Article III, Section A (5)(a)(b):
(5) Skilled Nursing Care and Extended Care Units
(a) Skilled Nursing Care Facility
Upon determination by the attending physician that confinement in a licensed skilled nursing care facility is medically necessary, to the extent that benefits are not available from Medicare or other State or Federal programs, benefits will be provided for:
1. skilled nursing care provided by or under the supervision of a registered nurse;
2. room and board;
3. physical, occupational and speech therapy, either provided or arranged for by the facility;
4. medical social services;
5. drugs, certain immunizations, supplies, appliances and equipment ordinarily furnished by the facility for the care and treatment of inpatients;
6. medical services, including services provided by interns or residents in an approved, hospital-run training program, as well as other diagnostic and therapeutic services provided by the hospital and
7. other health services usually provided by skilled nursing care facilities.

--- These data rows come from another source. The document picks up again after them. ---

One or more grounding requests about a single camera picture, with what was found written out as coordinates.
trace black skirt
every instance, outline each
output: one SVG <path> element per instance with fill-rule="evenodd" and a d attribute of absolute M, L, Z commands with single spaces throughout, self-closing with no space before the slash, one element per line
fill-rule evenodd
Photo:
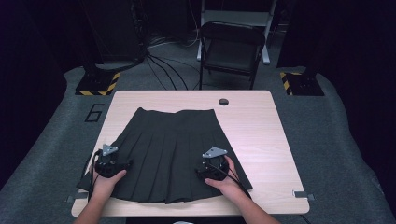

The Plan will not pay for services in a nursing care facility:
1. that is not licensed or approved in accordance with state law or regulations;
2. unless the service is provided by or under the direct supervision of licensed nursing personnel and under the general direction of a physician in order to achieve the medically desired results.
Telephone, T.V., radio, visitor’s meals, private rooms or private nursing (unless necessary to preserve life), custodial care, services not usually provided in a skilled nursing facility.
(b) Extended Care Units
Benefits are provided for up to two weeks of specialized medical services and daily treatments by licensed personnel in extended care units. When medically necessary, benefits may be provided for a longer period of time.
The Plan will not pay for services in an extended care unit unless, in the case of a Medicare patient, such extended care has prior approval of Medicare.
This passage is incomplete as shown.